山本周五郎 著
「一人ならじ」(いちにんならじ)
(新潮文庫)
足軽の栃木大助は普段から「痛い」ということを決して言わない男だった。彼は合戦の最中、敵が壊そうとしていた橋桁の代わりに自分の片足を突っ込み、味方を渡らせたため、骨折してしまった。それ以後、戦に行けない身体となってしまい、縁談も破談となってしまったのだった・・。−「一人ならじ」他「三十二刻」「殉死」「夏草戦記」「さるすべり」「薯粥」「石ころ」「兵法者」「盾輿」「柘榴」「青嵐」「おばな沢」「茶摘みは八十八夜から始まる」「花の位置」計14編収録
足軽という身分で「我慢強い」というだけでは、この時代では珍しいことでもなく、大助も決して目立つような存在ではありませんでした。
幼少の頃から父親に「我慢する大切さ」を教えられたため、それを全うしただけのこと。
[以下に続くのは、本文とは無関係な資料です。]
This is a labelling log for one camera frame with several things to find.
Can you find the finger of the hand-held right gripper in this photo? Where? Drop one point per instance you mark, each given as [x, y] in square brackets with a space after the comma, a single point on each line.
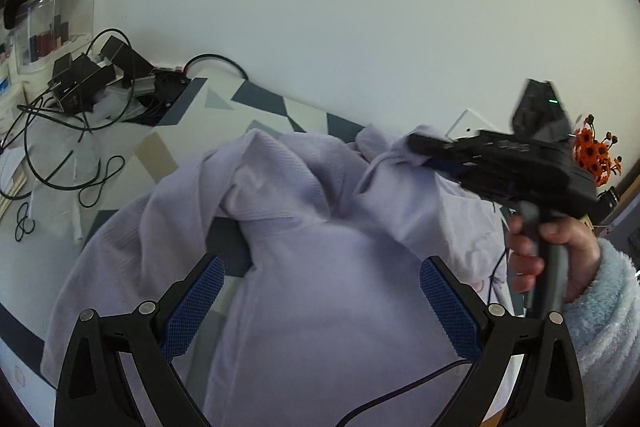
[435, 146]
[457, 168]

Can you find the black power adapter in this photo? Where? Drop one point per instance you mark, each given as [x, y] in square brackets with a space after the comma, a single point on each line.
[75, 79]
[120, 52]

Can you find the person's right forearm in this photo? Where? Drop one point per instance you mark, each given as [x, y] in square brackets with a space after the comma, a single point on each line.
[610, 337]

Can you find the black elastic loops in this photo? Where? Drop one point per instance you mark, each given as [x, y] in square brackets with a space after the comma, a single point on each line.
[22, 224]

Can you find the lavender fleece pajama top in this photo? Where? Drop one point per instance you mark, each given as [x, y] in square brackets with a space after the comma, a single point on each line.
[325, 282]

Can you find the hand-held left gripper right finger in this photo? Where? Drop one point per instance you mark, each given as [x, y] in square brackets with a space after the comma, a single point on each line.
[450, 307]

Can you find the bundle of wooden sticks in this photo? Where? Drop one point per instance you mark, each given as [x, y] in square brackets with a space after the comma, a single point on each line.
[10, 192]

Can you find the white wall socket row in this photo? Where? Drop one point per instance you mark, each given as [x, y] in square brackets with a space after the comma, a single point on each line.
[467, 124]

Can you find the orange artificial flowers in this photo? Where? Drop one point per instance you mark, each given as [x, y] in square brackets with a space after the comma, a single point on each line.
[595, 152]

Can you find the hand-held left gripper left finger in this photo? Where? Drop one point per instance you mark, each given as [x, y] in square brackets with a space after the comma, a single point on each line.
[195, 302]

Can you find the person's right hand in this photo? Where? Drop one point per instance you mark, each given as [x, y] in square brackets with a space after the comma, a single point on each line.
[580, 247]

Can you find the clear plastic organizer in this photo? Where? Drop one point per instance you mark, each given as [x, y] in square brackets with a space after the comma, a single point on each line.
[55, 22]
本人も当然のこととしていて、自ら目立とうとすることもなく、日々精進していたのでした。
ある合戦で片足を橋桁代わりにして骨折してしまい、足を切り放すことになりました。それ以来、戦に出られない足軽は主君の役に立てない・・ということで評判を落としてしまい、縁談も無くなってしまいました。
彼が片足を突っ込んだとき、そばには丸太があり、それを使わなかった大助のことを非難する声も上がったのでした。
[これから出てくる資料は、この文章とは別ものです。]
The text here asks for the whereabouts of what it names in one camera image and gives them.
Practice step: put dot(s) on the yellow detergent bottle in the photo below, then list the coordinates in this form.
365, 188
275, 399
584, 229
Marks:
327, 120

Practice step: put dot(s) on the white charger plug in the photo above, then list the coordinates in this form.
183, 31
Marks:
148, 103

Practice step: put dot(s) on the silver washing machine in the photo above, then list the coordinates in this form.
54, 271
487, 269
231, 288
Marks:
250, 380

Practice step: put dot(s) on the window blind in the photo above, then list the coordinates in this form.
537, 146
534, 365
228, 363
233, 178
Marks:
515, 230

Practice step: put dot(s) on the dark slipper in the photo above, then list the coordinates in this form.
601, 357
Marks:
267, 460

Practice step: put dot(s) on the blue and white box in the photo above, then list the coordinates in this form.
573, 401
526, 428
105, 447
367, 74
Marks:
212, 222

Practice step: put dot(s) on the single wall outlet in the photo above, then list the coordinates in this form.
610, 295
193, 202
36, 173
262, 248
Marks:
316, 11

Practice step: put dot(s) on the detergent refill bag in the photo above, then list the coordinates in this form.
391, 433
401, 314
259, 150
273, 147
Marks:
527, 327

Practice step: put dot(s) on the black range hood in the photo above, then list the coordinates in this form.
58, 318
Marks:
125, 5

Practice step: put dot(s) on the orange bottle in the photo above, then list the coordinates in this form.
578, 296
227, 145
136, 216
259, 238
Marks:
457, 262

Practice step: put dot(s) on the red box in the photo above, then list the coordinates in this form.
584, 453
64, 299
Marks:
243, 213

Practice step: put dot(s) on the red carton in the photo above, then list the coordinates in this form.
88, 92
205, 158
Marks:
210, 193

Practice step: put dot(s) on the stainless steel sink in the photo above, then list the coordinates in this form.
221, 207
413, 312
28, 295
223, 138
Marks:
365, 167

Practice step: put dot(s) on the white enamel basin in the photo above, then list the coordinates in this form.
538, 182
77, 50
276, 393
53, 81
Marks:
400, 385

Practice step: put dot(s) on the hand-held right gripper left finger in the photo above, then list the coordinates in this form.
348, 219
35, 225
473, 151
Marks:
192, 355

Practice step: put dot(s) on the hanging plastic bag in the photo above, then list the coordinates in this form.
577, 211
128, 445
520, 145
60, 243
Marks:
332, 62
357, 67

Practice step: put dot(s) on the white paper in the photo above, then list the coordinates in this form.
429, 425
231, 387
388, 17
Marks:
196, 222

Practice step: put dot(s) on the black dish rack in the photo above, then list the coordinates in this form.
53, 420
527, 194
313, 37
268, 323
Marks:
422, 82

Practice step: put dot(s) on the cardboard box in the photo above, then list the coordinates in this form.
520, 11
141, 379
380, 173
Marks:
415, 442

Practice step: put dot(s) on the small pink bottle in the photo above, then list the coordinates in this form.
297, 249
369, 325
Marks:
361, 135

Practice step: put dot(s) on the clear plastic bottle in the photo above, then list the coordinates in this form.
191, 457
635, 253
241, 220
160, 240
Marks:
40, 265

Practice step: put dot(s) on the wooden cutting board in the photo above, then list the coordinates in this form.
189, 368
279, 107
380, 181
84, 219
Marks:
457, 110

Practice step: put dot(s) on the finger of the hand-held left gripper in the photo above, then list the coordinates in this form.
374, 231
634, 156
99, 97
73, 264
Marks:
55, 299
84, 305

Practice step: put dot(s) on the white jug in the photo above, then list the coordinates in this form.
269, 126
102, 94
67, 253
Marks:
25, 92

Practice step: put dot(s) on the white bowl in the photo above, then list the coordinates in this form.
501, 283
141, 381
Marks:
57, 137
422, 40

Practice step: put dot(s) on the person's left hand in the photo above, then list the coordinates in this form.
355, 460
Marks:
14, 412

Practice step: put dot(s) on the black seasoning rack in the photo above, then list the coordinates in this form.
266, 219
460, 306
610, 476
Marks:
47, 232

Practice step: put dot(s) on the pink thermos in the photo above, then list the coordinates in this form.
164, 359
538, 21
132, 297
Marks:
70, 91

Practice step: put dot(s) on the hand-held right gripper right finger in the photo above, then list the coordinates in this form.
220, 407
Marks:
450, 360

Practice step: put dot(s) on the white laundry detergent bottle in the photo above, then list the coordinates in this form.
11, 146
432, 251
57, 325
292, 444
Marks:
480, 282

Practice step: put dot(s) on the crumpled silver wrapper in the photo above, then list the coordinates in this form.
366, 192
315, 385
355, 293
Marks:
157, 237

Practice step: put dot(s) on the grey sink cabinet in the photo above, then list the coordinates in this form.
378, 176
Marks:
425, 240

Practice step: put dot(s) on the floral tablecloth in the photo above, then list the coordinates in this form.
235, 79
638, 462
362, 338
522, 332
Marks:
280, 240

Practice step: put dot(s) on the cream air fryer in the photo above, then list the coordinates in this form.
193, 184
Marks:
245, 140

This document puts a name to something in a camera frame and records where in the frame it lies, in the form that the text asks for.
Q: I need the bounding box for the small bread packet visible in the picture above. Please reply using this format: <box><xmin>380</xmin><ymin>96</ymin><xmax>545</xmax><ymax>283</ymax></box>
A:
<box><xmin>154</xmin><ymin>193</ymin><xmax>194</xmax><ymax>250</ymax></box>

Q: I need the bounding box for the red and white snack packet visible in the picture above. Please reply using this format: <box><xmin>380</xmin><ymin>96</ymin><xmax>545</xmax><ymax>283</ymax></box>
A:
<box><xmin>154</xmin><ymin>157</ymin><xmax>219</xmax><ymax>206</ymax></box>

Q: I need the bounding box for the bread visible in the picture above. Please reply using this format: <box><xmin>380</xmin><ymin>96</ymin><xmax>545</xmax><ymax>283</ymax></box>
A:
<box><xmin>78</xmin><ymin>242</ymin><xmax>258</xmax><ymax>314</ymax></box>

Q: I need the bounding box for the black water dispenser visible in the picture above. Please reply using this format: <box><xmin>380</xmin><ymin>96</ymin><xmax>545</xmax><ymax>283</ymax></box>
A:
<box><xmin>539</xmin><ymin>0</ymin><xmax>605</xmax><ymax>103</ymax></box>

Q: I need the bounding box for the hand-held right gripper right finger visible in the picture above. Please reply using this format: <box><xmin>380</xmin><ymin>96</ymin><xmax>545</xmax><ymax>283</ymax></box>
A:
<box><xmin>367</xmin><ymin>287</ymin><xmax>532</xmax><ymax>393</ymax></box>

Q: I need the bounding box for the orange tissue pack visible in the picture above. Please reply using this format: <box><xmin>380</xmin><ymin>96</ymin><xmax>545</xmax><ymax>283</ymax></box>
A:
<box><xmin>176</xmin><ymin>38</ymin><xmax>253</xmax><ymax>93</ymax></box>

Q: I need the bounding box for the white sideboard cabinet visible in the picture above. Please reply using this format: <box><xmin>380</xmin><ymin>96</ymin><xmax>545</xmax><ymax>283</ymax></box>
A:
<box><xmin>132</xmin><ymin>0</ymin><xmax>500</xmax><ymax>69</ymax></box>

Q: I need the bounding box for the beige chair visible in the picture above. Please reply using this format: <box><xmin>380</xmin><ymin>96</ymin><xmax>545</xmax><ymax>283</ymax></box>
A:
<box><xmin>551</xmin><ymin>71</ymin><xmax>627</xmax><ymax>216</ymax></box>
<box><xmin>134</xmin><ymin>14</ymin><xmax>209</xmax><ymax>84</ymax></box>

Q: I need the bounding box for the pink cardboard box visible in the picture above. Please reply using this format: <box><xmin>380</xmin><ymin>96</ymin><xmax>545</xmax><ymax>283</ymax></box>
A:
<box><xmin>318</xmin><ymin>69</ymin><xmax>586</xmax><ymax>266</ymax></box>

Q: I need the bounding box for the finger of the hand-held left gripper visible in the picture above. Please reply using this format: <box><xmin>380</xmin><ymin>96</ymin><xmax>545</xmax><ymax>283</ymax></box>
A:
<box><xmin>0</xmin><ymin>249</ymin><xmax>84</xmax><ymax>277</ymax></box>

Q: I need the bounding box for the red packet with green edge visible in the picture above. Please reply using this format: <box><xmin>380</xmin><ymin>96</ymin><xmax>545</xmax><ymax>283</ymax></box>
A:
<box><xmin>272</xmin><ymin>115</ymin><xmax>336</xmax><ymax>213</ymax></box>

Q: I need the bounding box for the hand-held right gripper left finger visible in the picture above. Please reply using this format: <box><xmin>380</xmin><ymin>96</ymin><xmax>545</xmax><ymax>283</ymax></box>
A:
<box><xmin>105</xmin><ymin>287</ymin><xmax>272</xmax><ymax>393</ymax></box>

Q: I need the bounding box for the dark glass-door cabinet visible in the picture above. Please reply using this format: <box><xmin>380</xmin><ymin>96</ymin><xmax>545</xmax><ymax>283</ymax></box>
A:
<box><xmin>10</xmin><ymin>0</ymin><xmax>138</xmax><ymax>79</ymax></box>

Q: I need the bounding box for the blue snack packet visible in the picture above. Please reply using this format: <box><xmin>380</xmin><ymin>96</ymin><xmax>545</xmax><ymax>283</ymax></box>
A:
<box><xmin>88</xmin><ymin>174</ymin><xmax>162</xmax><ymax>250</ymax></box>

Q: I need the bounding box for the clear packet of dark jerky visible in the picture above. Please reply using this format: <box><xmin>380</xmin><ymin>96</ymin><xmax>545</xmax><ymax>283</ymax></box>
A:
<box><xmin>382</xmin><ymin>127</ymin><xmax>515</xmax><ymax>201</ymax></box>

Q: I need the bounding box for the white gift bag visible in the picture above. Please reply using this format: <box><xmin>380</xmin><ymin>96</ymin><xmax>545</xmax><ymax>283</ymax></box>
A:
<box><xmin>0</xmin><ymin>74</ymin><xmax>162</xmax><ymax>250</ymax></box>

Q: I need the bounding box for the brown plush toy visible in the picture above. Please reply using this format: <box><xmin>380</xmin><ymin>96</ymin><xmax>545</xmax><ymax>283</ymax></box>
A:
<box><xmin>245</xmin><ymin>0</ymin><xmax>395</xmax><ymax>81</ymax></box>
それでも彼は気にせず、今自分にできることをやり続け、いつかは片足でも戦に出てお役に立てるようになろうと決心するのでした。
この時代では当たり前だった我慢強さと主君のために・・という覚悟。平和な今を生きる私は感動してしまいました。
「石ころ」は、戦場で特別な高名を上げず、必ず一つずつ石を拾ってきている多田新蔵という武士の話。
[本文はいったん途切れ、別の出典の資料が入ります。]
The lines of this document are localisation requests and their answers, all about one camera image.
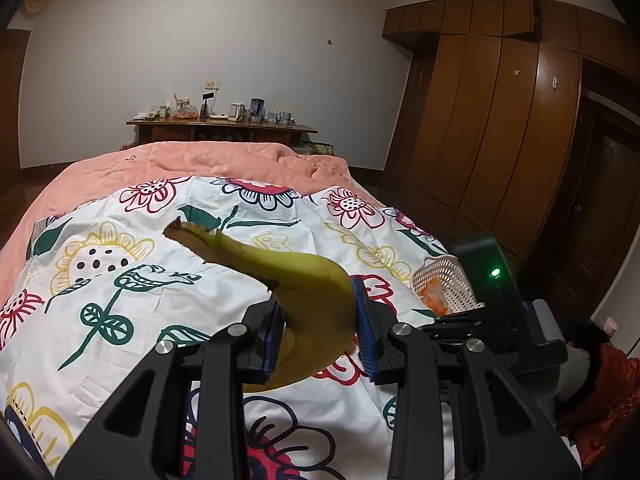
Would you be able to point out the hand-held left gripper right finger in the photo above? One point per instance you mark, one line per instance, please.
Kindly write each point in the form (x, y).
(365, 332)

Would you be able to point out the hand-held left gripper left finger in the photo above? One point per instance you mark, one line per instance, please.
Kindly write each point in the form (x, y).
(272, 342)

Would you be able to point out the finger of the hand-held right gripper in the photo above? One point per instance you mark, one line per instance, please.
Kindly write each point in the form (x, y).
(450, 329)

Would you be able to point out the clear plastic bag orange contents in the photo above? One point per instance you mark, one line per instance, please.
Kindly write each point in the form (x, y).
(433, 297)

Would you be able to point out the white perforated plastic basket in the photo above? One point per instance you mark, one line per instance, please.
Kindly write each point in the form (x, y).
(440, 271)

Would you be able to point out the yellow banana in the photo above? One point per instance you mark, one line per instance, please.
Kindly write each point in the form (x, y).
(310, 285)

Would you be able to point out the red cloth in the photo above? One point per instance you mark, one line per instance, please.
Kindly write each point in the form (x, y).
(610, 395)

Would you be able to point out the brown wooden wardrobe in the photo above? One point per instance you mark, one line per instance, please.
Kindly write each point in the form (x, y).
(490, 120)

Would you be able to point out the white floral printed blanket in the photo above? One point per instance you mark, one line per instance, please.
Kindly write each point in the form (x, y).
(125, 260)

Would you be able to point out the green bag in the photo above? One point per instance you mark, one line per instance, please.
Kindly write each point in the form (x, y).
(324, 149)

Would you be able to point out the pink blanket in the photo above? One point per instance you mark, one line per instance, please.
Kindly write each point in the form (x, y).
(200, 157)

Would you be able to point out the wooden sideboard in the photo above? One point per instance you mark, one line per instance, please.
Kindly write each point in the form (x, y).
(210, 132)

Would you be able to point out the blue water jug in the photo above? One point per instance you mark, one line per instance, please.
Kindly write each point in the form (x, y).
(257, 110)

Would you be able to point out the clear electric kettle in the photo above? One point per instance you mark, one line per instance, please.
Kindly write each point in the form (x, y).
(236, 111)

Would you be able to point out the bag of orange snacks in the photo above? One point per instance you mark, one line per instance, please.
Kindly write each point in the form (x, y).
(184, 112)

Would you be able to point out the small screen on stand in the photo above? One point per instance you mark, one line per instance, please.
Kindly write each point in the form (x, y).
(206, 105)

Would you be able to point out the brown wooden door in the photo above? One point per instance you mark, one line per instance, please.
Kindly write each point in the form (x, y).
(10, 110)

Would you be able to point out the wall socket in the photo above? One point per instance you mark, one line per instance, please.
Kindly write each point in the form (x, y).
(212, 85)

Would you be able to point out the woven wall hanging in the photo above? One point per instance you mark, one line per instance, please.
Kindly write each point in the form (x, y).
(39, 1)
彼の妻・松尾は石を拾って来る良人に理由を尋ねます。彼は「どこにでもあるなんてことのない石だけど、馬に蹴られても踏まれても文句も言わずころげている。この素朴さが好きなんだ」と言います。それを聞いても理解できない妻。少しずつ良人に対する不信感が芽生えてきていました。
そんなとき良人が戦場でどんな戦い方をしているのか、父親が語ってくれます。新蔵は戦場でどんな高名な武将を討っても、首を取ろうとせずそのままにして次の敵へと向かうため、手柄が他の人になるのでした。
なぜ手柄を人にゆずるのかを聞くと、新蔵は「手柄よりも敵を多く倒すことが大事だと思うから」と淡々と答えるのでした。
この時代にはいくつの首を取るか?が戦場での手柄になるので、それを取らずに行くことはかなり強い心が必要なことでした。戦場で功名を上げることが武士として名誉なことですし、主君の役に立ったことになるわけですから・・。
「覚悟」というのは口で言うのは簡単でも、実際には難しいことです。それが当たり前のようにできていた当時の武士たち(武士だけではなく他の人たちもですが)の生き方に感動します。
そんな感動の話がたくさん詰まったこの本も、私のお気に入りの1冊です。